Understanding min_df and max_df in scikit CountVectorizer

I would add this point also for understanding min_df and max_df in tf-idf better.

If you go with the default values, meaning considering all terms, you have generated definitely more tokens. So your clustering process (or any other thing you want to do with those terms later) will take a longer time.

BUT the quality of your clustering should NOT be reduced.

One might think that allowing all terms (e.g. too frequent terms or stop-words) to be present might lower the quality but in tf-idf it doesn't. Because tf-idf measurement instinctively will give a low score to those terms, effectively making them not influential (as they appear in many documents).

So to sum it up, pruning the terms via min_df and max_df is to improve the performance, not the quality of clusters (as an example).

And the crucial point is that if you set the min and max mistakenly, you would lose some important terms and thus lower the quality. So if you are unsure about the right threshold (it depends on your documents set), or if you are sure about your machine's processing capabilities, leave the min, max parameters unchanged.


max_df is used for removing terms that appear too frequently, also known as "corpus-specific stop words". For example:

  • max_df = 0.50 means "ignore terms that appear in more than 50% of the documents".
  • max_df = 25 means "ignore terms that appear in more than 25 documents".

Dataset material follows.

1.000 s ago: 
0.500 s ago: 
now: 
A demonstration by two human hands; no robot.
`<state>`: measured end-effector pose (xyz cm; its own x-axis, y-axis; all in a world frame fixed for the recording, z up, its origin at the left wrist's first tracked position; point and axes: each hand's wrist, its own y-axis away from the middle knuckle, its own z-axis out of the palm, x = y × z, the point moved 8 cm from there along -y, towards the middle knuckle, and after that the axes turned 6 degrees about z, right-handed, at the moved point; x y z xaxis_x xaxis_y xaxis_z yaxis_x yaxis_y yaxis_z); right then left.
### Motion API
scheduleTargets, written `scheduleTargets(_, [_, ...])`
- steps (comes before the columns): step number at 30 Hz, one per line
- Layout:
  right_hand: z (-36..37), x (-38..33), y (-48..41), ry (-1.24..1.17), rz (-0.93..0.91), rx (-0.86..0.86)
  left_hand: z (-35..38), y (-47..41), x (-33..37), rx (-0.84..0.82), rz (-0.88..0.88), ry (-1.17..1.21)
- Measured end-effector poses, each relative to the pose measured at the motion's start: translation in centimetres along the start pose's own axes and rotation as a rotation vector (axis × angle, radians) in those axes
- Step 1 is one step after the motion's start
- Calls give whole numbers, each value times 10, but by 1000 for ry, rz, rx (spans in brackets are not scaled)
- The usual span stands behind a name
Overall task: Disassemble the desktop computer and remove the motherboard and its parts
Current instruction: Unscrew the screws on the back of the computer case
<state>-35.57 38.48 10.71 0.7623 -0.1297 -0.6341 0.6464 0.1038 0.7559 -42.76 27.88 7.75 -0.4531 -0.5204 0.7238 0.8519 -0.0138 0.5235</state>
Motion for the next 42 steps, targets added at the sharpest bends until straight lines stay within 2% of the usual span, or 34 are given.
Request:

The default max_df is 1.0, which means "ignore terms that appear in more than 100% of the documents". Thus, the default setting does not ignore any terms.


min_df is used for removing terms that appear too infrequently. For example:

  • min_df = 0.01 means "ignore terms that appear in less than 1% of the documents".
  • min_df = 5 means "ignore terms that appear in less than 5 documents".

The default min_df is 1, which means "ignore terms that appear in less than 1 document". Thus, the default setting does not ignore any terms.